HR and recruitment experts identify a strong employer brand as one of the key tools for attracting and retaining the right people.
Employer brand is your business’s reputation as a workplace (externally) and how you live up to it every day (internally).
Developing your employer brand centres on defining your offering or your promise to employees and then marketing that promise so people who really align with it, want to work with you.
A company with a great employer brand spends less money attracting the best candidates and converting them to loyal employees.
When aiming attract and retain high performers who will stick with you, consider the following:
- Build a genuine culture: your workplace culture is simply the environment you create for your employees. This is influenced by several factors, from leadership (and leadership attitude), through to organisational values and beliefs. It comes from the people – from top to bottom and right back up – who underpin your organisation, and it cannot be faked.As an example, if you promote your organisational culture as warm and friendly, based on family values of trust, support and honesty, you will attract people who fit those values.
But if your culture is actually built on a platform of existing employees who are ‘every man for themselves’, ruthlessly ambitious and who lack compassion, your new employees won’t stick around long.
Define the culture you want for your organisation, and build your team based on how well they fit into that culture.
- Look at the big picture, then talk about it: money is important to a most people; some would argue, even more so to real estate agents. But it is not the only thing that attracts people to a company and keeps them there.When advertising positions, think about what non-monetary benefits your company offers (for example half-day on Thursday, strictly no non-emergency after-hours PM calls, company car, monthly team dinner) and package it all up as part of your offering.

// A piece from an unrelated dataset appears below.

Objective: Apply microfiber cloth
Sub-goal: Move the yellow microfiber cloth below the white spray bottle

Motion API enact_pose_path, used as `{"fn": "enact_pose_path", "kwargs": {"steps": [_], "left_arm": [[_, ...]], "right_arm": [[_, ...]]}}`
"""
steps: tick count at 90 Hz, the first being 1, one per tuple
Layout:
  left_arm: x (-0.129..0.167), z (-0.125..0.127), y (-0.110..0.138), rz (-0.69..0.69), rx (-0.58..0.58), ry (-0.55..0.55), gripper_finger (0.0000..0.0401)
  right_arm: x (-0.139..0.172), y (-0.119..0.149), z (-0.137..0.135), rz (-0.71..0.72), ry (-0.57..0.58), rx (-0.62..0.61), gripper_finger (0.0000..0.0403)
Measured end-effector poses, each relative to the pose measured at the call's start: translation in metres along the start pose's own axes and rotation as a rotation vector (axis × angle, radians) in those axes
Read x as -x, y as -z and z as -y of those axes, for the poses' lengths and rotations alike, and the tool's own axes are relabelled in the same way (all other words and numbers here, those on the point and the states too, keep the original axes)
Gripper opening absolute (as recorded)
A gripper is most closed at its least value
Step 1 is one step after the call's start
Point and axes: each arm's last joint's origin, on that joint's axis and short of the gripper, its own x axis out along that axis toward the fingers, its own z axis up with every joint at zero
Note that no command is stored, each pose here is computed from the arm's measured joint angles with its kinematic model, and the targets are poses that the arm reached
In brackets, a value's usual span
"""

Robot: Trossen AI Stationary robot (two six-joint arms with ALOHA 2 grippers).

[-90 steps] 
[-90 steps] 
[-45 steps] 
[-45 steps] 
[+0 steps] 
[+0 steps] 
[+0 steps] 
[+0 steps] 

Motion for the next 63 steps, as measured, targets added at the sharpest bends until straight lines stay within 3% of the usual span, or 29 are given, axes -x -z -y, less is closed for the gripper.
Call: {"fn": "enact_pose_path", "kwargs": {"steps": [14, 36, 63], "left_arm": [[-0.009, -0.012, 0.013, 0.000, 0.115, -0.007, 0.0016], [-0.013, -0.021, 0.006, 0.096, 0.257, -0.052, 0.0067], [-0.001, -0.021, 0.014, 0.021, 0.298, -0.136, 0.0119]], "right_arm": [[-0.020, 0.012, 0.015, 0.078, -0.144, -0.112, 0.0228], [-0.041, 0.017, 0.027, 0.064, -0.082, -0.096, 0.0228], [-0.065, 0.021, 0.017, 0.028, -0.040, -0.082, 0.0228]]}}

A lot of companies will offer similar salaries/commission structures, so you can stand out by sharing a more well-rounded remuneration package… as long as you deliver on what you promote.
- Invest in strong management: someone who is a good and successful salesperson may not transition into a good and successful manager. Management is a set of skills beyond standard industry skills, and without those skills, people suffer.When promoting people into positions of management, first, ask them if they truly want to be a manager – knowing it means less time on the tools and more time mentoring others.
Next, assess their management qualities – are they patient and open, do they communicate well? Are they supporting and willing to share and mentor?
Once you are sure you have the right people in place – don’t forget that they too need mentoring and support, especially if it’s their first management gig.
Training courses are offered by a number of reputable training providers, and in our opinion – when it comes to management training – they are best completed in person, rather than online.
- Cast wider than your word-of-mouth network: Looking for the right person among only the people you know or the people they know, can seriously restrict you when it comes to finding the best possible candidates.Look to popular job boards, social media and other opportunities to advertise widely, so more people know about the opportunity and you get a greater variety of people, with different experiences apply for your next role.
When it comes down to it, staff turnover is inevitable – but, in real estate, we can do better than 11.7%.
Retaining staff longer means they have more of an opportunity to learn and grow and become high-performing agents for your company and for themselves.